Given,
\(v^2_{v\,p}=\cfrac{2RT_{boom}}{nM_m}\)
but
\(v^2_{boom}=\cfrac{3RT_{boom}}{nM_m}=v^2_{rms}\)
then in order for \(v_{rms}\rightarrow v_{v\,p}\) temperature has to change by,
\(T_{boom}\rightarrow \cfrac{3}{2}T_{boom}\) such that,
\(v^2_{v\,p}=\cfrac{2R}{nM_m}\cfrac{3}{2}T_{boom}=\cfrac{3RT_{boom}}{nM_m}=v^2_{boom}\)
So,
\(T_{v\,p}=\cfrac{3}{2}T_{boom}\); temperature is increased and the distribution shifted right until \(v_{p}\) is now \(v_{rms}\) previously, which was numerically, \(v_{boom}\).
It is wrong to use,
\(v^2_{boom}=\cfrac{3}{2}v^2_{p}\)
and so,
\(T_{boom}=v^2_{boom}*\cfrac{molar\,mass*10^{-3}}{3*8.3144}\)
\(T_{v\,p}=v^2_{p}*\cfrac{molar\,mass*10^{-3}}{2*8.3144}\)
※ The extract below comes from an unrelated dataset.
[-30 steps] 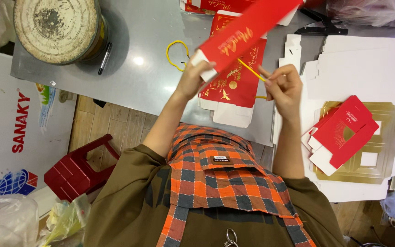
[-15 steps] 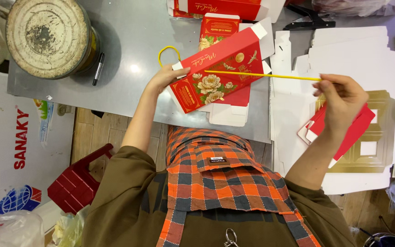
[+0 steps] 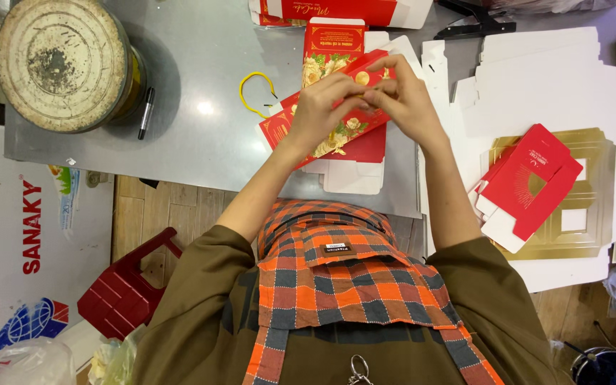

\(T_{v\,p}=\cfrac{2}{3}v^2_{boom}*\cfrac{molar\,mass*10^{-3}}{2*8.3144}\)
\(T_{v\,p}=T_{boom}\)
In this case,\( v_{p}\) replaces \(v_{rms}\) on the same velocity probability distribution, the temperature of the profile remains the same. \(v_{boom}\) is still at \(v_{rms}\). What is needed is to increase temperature such that \(v_{p}=v_{boom}\), on a new distribution.
Have a nice day.